Top of Provided entries
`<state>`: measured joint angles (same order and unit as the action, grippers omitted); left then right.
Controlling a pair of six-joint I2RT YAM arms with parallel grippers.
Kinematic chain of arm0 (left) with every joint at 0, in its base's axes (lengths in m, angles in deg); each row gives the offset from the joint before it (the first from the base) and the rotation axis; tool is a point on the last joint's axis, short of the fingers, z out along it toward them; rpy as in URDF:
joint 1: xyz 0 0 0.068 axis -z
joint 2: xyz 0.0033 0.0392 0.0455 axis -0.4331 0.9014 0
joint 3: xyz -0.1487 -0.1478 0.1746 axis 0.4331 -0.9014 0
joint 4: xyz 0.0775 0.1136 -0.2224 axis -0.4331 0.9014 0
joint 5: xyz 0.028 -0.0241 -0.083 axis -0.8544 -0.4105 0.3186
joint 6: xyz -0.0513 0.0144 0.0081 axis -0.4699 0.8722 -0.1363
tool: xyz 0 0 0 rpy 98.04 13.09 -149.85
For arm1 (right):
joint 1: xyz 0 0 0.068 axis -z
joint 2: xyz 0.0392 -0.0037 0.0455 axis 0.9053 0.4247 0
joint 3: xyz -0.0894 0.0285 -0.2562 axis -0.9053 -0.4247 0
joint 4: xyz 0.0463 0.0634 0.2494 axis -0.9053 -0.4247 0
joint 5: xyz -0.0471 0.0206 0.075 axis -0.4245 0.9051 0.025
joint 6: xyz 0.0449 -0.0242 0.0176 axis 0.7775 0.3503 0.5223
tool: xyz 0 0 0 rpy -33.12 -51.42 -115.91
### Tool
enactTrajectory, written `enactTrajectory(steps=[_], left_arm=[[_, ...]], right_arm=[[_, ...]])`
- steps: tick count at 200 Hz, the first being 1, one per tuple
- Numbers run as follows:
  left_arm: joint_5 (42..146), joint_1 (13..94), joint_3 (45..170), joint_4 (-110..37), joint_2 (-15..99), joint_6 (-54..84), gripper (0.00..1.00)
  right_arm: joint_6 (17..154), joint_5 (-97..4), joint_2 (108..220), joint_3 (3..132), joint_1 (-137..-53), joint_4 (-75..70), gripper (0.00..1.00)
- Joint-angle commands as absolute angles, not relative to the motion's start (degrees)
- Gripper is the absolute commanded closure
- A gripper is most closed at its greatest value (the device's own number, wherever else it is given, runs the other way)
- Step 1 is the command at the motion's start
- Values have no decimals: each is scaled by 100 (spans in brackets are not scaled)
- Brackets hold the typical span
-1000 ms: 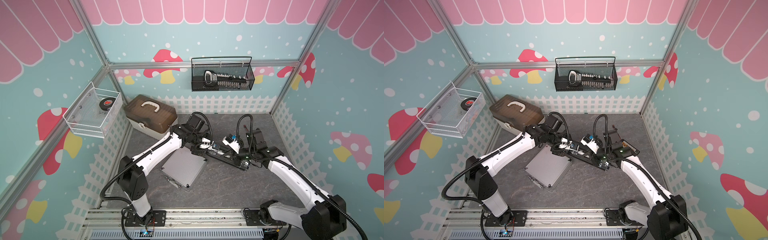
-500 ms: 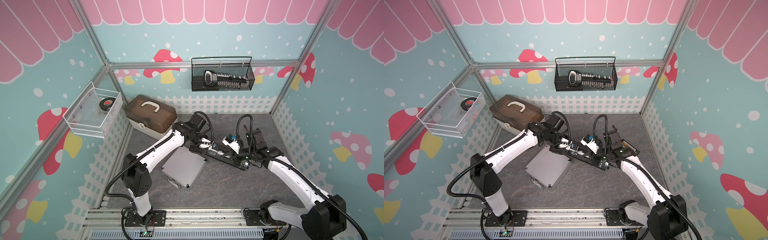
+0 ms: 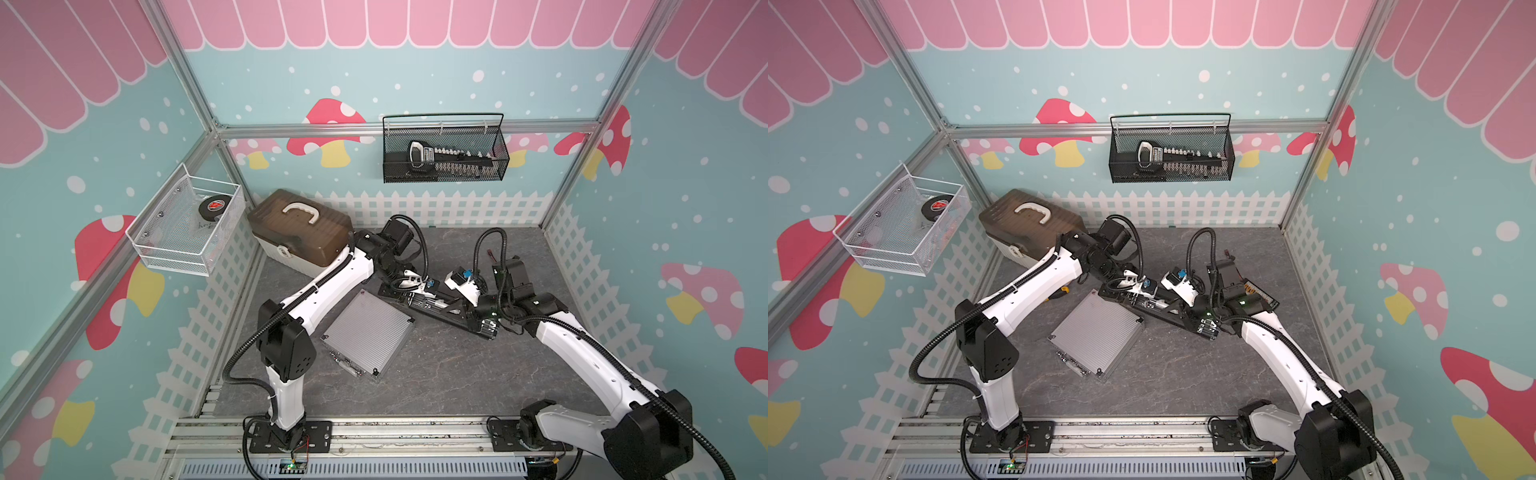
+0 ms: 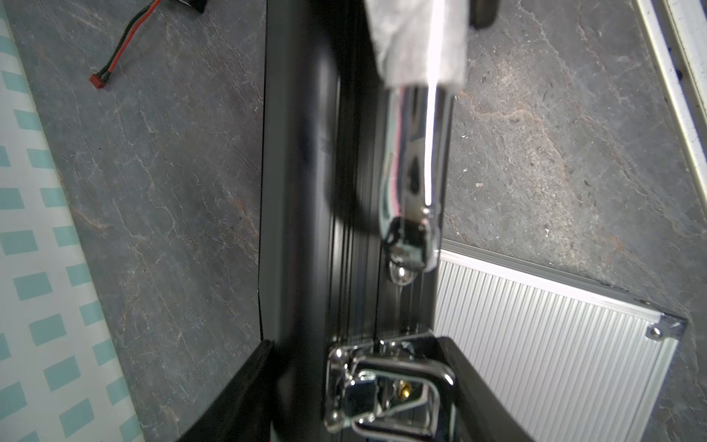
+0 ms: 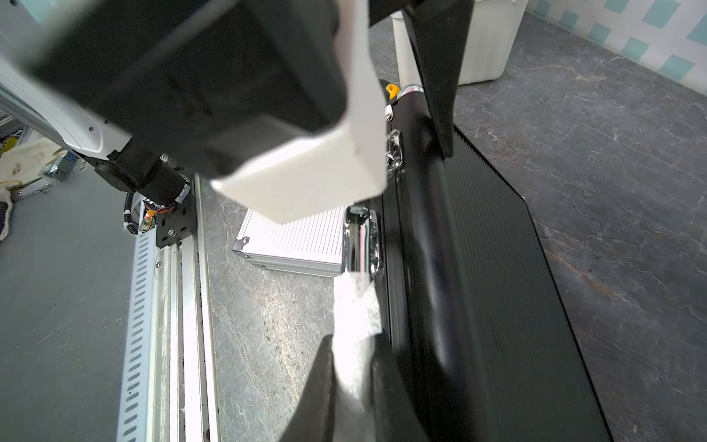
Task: Open the poker set cases
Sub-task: Open the fastener on the poker set case.
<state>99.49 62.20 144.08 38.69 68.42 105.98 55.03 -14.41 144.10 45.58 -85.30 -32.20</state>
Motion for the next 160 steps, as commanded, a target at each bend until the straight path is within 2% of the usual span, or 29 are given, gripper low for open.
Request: enactTrajectory(steps=[1,160], left_arm=[[10239,6226,14529,4468,6978,10529,42],[10205,6269,14396,4542,7081,10276,41]], right_arm=[[5389,-1508,14393,4578,-8622,-3215,100],[5319,-1872,14310,4482,-8803,-3229,100]])
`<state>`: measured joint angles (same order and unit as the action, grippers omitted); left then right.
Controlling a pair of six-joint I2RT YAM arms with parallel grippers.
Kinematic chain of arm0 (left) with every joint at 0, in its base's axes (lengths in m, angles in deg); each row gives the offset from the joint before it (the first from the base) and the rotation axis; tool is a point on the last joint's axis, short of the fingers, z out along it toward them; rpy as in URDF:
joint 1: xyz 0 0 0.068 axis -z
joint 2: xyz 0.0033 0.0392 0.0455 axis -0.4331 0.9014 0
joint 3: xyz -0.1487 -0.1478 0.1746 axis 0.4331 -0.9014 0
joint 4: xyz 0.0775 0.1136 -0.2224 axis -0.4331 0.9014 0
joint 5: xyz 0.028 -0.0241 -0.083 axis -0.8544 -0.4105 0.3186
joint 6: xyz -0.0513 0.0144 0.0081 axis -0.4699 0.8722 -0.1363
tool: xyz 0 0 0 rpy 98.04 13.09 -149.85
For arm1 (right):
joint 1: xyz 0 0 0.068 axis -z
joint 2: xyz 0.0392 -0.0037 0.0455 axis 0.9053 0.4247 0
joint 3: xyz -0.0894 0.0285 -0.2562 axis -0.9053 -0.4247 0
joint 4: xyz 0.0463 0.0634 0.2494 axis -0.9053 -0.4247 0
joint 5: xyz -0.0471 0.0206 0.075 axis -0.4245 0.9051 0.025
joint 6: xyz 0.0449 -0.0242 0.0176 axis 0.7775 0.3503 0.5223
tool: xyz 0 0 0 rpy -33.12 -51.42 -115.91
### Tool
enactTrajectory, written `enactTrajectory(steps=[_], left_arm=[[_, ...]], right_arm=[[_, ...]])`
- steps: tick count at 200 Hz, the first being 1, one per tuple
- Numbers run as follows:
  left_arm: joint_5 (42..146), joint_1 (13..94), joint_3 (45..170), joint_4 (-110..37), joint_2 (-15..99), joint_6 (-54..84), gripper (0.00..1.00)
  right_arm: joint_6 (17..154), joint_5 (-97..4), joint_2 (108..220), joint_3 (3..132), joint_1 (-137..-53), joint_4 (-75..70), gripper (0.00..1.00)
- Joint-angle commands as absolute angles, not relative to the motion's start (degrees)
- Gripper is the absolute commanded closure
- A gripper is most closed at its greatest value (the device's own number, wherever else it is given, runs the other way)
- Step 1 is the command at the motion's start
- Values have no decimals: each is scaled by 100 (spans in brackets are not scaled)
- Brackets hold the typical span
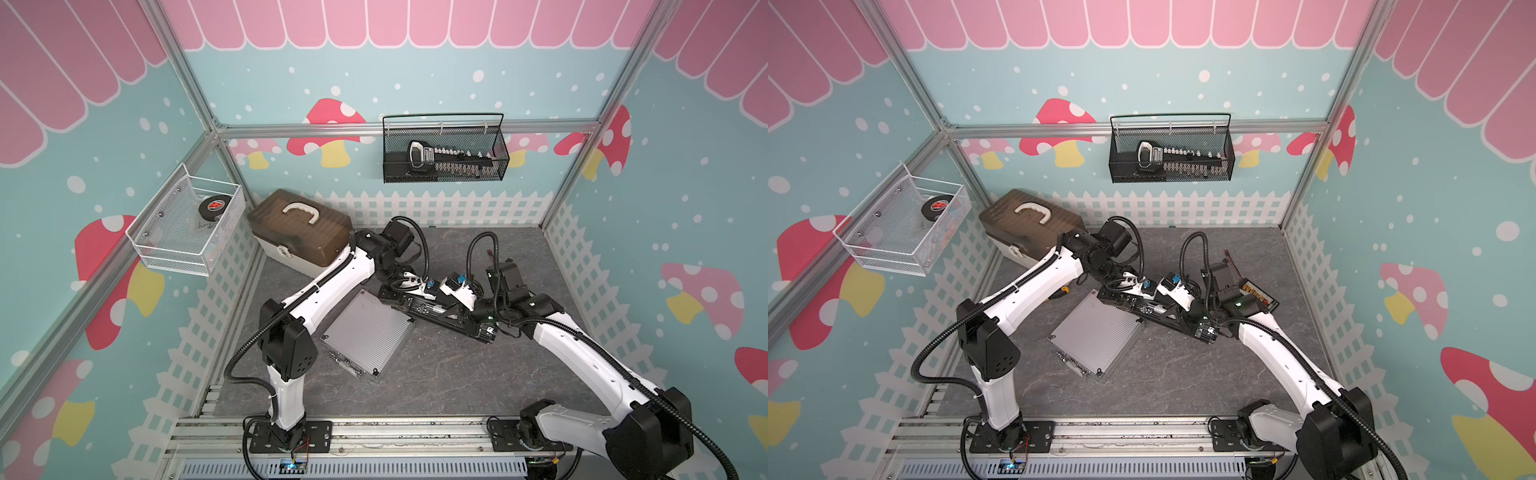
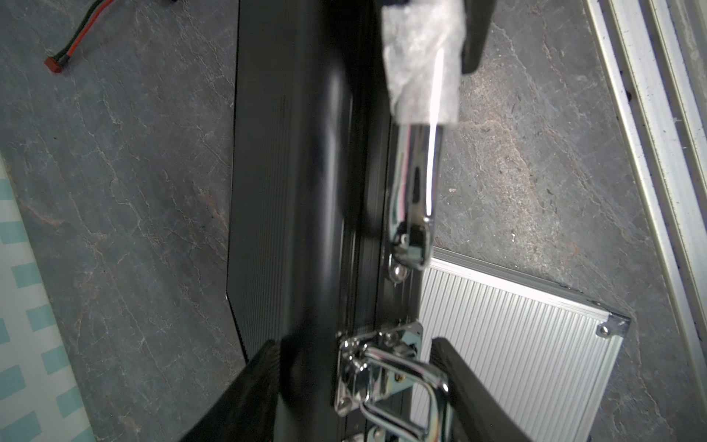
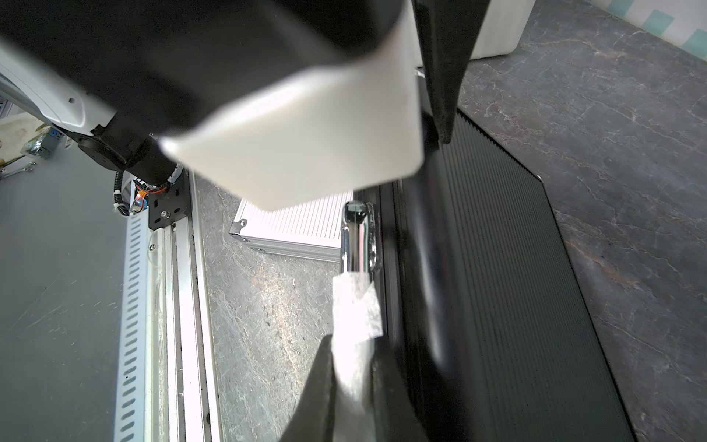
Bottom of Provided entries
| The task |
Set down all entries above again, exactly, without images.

| The answer |
`<state>`: measured joint angles (same order and unit as the action, grippers omitted); left then right.
Controlling a pair of six-joint I2RT YAM arms with parallel grippers.
Kinematic chain of arm0 (left) with every joint at 0, in its base's axes (lengths in m, angles in deg); each row gives the offset from the joint before it (the first from the base) and the rotation axis; tool is a point on the last joint's axis, short of the fingers, z out along it toward them; rpy as in URDF:
joint 1: xyz 0 0 0.068 axis -z
joint 2: xyz 0.0033 0.0392 0.0455 axis -0.4331 0.9014 0
joint 3: xyz -0.1487 -0.1478 0.1746 axis 0.4331 -0.9014 0
joint 4: xyz 0.0775 0.1136 -0.2224 axis -0.4331 0.9014 0
joint 5: xyz 0.028 -0.0241 -0.083 axis -0.8544 -0.4105 0.3186
joint 6: xyz -0.0513 0.0144 0.0081 axis -0.4699 0.8722 -0.1363
tool: xyz 0 0 0 rpy 98.04 13.09 -149.85
For arm1 (right):
joint 1: xyz 0 0 0.068 axis -z
joint 2: xyz 0.0392 -0.0037 0.0455 axis 0.9053 0.4247 0
joint 3: xyz -0.0894 0.0285 -0.2562 axis -0.9053 -0.4247 0
joint 4: xyz 0.0463 0.0634 0.2494 axis -0.9053 -0.4247 0
joint 5: xyz -0.0471 0.0206 0.075 axis -0.4245 0.9051 0.025
joint 6: xyz 0.0449 -0.0242 0.0176 axis 0.7775 0.3503 0.5223
tool: xyz 0 0 0 rpy -33.12 -51.42 -115.91
### Tool
enactTrajectory, written `enactTrajectory(steps=[_], left_arm=[[_, ...]], right_arm=[[_, ...]])`
- steps: tick count at 200 Hz, the first being 1, one per tuple
- Numbers run as follows:
  left_arm: joint_5 (42..146), joint_1 (13..94), joint_3 (45..170), joint_4 (-110..37), joint_2 (-15..99), joint_6 (-54..84), gripper (0.00..1.00)
  right_arm: joint_6 (17..154), joint_5 (-97..4), joint_2 (108..220), joint_3 (3..132), joint_1 (-137..-53), joint_4 (-75..70), gripper (0.00..1.00)
- Joint-angle commands as absolute angles, not relative to the motion's start (degrees)
- Gripper is the absolute commanded closure
- A gripper is most closed at its greatest value (the device's own number, wherever else it is given, runs the other way)
- Step 1 is the command at the motion's start
- Values have no decimals: each is scaled by 100 (spans in brackets are not scaled)
- Brackets hold the typical span
-1000 ms: 
-500 ms: 
+0 ms: 
+0 ms: 
+0 ms: 
Task: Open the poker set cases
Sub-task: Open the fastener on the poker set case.
<state>99.49 62.20 144.08 38.69 68.42 105.98 55.03 -14.41 144.10 45.58 -85.30 -32.20</state>
Motion for the next 160 steps, as commanded, a target at each bend until the straight path is within 2% of the usual span, or 29 are given, gripper low for open.
Request: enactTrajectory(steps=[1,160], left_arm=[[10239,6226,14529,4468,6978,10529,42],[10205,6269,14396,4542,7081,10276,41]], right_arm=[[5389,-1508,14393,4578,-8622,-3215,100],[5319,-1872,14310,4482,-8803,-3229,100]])
`<state>`: measured joint angles (same order and unit as the action, grippers omitted); left then right.
Controlling a pair of six-joint I2RT YAM arms with parallel grippers.
Kinematic chain of arm0 (left) with every joint at 0, in its base's axes (lengths in m, angles in deg); each row gives the offset from the joint before it (the first from the base) and the rotation axis; tool is a point on the last joint's axis, short of the fingers, z out along it toward them; rpy as in URDF:
joint 1: xyz 0 0 0.068 axis -z
joint 2: xyz 0.0033 0.0392 0.0455 axis -0.4331 0.9014 0
joint 3: xyz -0.1487 -0.1478 0.1746 axis 0.4331 -0.9014 0
joint 4: xyz 0.0775 0.1136 -0.2224 axis -0.4331 0.9014 0
joint 5: xyz 0.028 -0.0241 -0.083 axis -0.8544 -0.4105 0.3186
joint 6: xyz -0.0513 0.0144 0.0081 axis -0.4699 0.8722 -0.1363
tool: xyz 0 0 0 rpy 98.04 13.09 -149.85
For arm1 (right):
joint 1: xyz 0 0 0.068 axis -z
joint 2: xyz 0.0392 -0.0037 0.0455 axis 0.9053 0.4247 0
joint 3: xyz -0.0894 0.0285 -0.2562 axis -0.9053 -0.4247 0
joint 4: xyz 0.0463 0.0634 0.2494 axis -0.9053 -0.4247 0
joint 5: xyz -0.0471 0.0206 0.075 axis -0.4245 0.9051 0.025
joint 6: xyz 0.0449 -0.0242 0.0176 axis 0.7775 0.3503 0.5223
tool: xyz 0 0 0 rpy -33.12 -51.42 -115.91
### Tool
enactTrajectory, written `enactTrajectory(steps=[_], left_arm=[[_, ...]], right_arm=[[_, ...]])`
- steps: tick count at 200 Hz, the first being 1, one per tuple
- Numbers run as follows:
  left_arm: joint_5 (42..146), joint_1 (13..94), joint_3 (45..170), joint_4 (-110..37), joint_2 (-15..99), joint_6 (-54..84), gripper (0.00..1.00)
  right_arm: joint_6 (17..154), joint_5 (-97..4), joint_2 (108..220), joint_3 (3..132), joint_1 (-137..-53), joint_4 (-75..70), gripper (0.00..1.00)
- Joint-angle commands as absolute angles, not relative to the motion's start (degrees)
- Gripper is the absolute commanded closure
- A gripper is most closed at its greatest value (the device's own number, wherever else it is given, runs the other way)
- Step 1 is the command at the motion's start
- Values have no decimals: each is scaled by 100 (spans in brackets are not scaled)
- Brackets hold the typical span

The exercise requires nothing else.